In his final Remote Patrol column for Digital Spy, US TV critic Bruce Fretts considers another farewell as he bids goodbye to Don Draper and Mad Men.
Remote Patrol: Will Mad Men end like The Sopranos - or Lost?
"I would like to personally thank you for being complicit in our desire to keep the storylines a secret," creator Matthew Weiner writes in a (form) letter to critics who received the first episode of the second half of the seventh and last season of Mad Men, debuting April 5. He then goes on to detail exactly what he doesn't want journalists to reveal about the upcoming plotlines.

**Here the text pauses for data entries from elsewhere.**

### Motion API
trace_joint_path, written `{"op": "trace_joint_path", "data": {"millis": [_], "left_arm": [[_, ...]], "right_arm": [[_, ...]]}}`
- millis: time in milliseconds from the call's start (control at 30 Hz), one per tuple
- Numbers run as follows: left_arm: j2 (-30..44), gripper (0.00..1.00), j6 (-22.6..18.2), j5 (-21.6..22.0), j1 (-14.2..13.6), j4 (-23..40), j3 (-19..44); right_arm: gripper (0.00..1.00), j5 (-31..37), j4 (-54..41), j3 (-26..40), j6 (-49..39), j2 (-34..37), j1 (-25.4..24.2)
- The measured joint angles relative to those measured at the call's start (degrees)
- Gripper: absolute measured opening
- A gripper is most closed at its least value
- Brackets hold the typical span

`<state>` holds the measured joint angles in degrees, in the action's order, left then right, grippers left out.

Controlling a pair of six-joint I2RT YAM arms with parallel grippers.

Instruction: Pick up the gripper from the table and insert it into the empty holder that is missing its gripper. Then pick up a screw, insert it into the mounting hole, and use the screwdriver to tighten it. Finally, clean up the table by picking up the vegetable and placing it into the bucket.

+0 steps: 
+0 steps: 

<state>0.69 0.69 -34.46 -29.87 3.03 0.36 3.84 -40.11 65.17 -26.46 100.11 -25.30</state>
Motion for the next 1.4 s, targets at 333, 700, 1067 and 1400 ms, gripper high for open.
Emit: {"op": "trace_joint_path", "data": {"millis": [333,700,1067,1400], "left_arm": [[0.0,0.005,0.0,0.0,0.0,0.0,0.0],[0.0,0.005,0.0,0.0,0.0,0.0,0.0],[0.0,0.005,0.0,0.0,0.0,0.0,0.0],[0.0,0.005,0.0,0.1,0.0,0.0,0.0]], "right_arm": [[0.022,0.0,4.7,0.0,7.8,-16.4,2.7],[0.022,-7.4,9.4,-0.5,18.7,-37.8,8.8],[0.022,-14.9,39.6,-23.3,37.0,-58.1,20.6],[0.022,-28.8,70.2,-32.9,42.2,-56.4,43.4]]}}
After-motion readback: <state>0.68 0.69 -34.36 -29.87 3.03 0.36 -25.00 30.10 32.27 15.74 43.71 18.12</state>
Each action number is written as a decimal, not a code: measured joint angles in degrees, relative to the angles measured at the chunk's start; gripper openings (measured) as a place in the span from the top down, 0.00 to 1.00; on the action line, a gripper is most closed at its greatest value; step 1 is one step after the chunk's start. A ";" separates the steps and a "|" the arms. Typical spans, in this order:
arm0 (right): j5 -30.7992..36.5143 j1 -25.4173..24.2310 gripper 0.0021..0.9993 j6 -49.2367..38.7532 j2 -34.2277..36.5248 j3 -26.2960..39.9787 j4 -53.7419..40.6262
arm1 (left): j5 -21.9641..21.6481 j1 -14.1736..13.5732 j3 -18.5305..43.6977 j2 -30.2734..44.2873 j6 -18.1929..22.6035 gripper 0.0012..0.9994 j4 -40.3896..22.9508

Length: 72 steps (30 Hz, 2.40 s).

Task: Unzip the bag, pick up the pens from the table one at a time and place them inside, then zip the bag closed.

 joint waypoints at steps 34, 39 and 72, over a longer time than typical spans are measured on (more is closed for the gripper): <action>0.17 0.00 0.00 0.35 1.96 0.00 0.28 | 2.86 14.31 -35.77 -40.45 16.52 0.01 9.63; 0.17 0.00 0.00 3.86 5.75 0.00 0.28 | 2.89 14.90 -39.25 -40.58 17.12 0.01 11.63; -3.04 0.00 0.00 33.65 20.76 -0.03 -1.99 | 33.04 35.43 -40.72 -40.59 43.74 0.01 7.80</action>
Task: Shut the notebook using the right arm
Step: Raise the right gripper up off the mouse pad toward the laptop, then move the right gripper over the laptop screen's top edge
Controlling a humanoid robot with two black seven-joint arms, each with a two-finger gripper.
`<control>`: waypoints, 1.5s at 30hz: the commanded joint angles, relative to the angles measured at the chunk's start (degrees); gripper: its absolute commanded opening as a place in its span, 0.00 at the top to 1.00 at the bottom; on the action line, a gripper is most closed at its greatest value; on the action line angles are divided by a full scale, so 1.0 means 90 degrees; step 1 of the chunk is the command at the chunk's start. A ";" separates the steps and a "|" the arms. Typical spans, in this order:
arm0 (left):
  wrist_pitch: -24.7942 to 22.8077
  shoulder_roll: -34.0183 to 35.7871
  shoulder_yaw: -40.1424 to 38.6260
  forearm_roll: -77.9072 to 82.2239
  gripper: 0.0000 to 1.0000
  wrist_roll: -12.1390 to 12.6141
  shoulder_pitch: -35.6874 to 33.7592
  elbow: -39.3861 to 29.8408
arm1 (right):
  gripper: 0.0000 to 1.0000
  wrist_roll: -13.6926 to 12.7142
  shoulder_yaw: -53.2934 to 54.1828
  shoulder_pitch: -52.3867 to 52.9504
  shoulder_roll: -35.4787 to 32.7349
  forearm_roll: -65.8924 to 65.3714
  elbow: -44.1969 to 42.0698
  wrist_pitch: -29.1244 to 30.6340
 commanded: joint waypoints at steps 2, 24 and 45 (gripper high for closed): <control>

I will honour his wishes, yet I can still discuss some of what takes place in the mid-season opener, 'Severance' (the title is a clue), without giving too much away. Specifically, I picked up on several hints about which direction the Emmy-winning drama may be headed in its final seven episodes.
Weiner, of course, is a disciple of David Chase, having come up as a writer on The Sopranos. Just as Tony and the gang often took exits off the New Jersey Turnpike into dreamland - including an extended reverie in which the comatose mobster imagined he was a nebbishy travelling salesman - Mad Men frequently has a surreal quality, and Don Draper (Jon Hamm) harbours a deeply split personality. To wit, the Manhattan ad-man's true identity is put-upon Midwestern farm-boy Dick Whitman.
But never has Mad Men seemed more like a dream, or maybe a nightmare, than now. There's an otherworldly quality to nearly every scene in the episode. Most blatantly, Don dreams of a woman from his past - I won't divulge her identity - then finds out the next day that she's just died.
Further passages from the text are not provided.